Drop every picture, then transcribe the remaining data exactly.

(Source data)

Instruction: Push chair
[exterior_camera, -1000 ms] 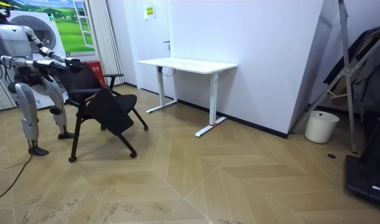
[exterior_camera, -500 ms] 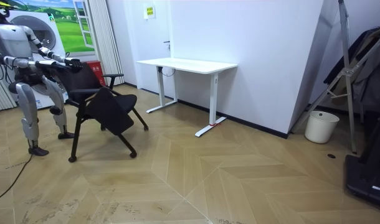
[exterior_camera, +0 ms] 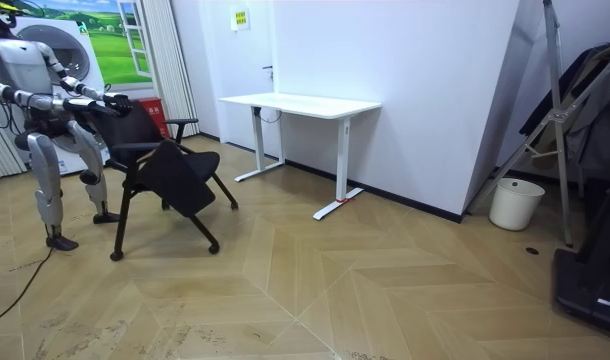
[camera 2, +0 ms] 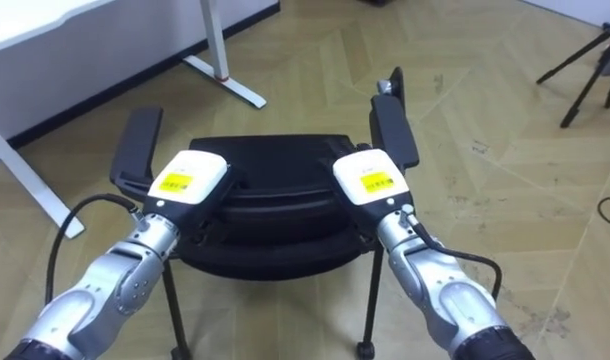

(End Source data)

> _Result for this exercise_:
Instruction: Push chair
[exterior_camera, -1000 ms] 
[exterior_camera, -500 ms] 
[exterior_camera, +0 ms] 
[camera 2, +0 ms] 

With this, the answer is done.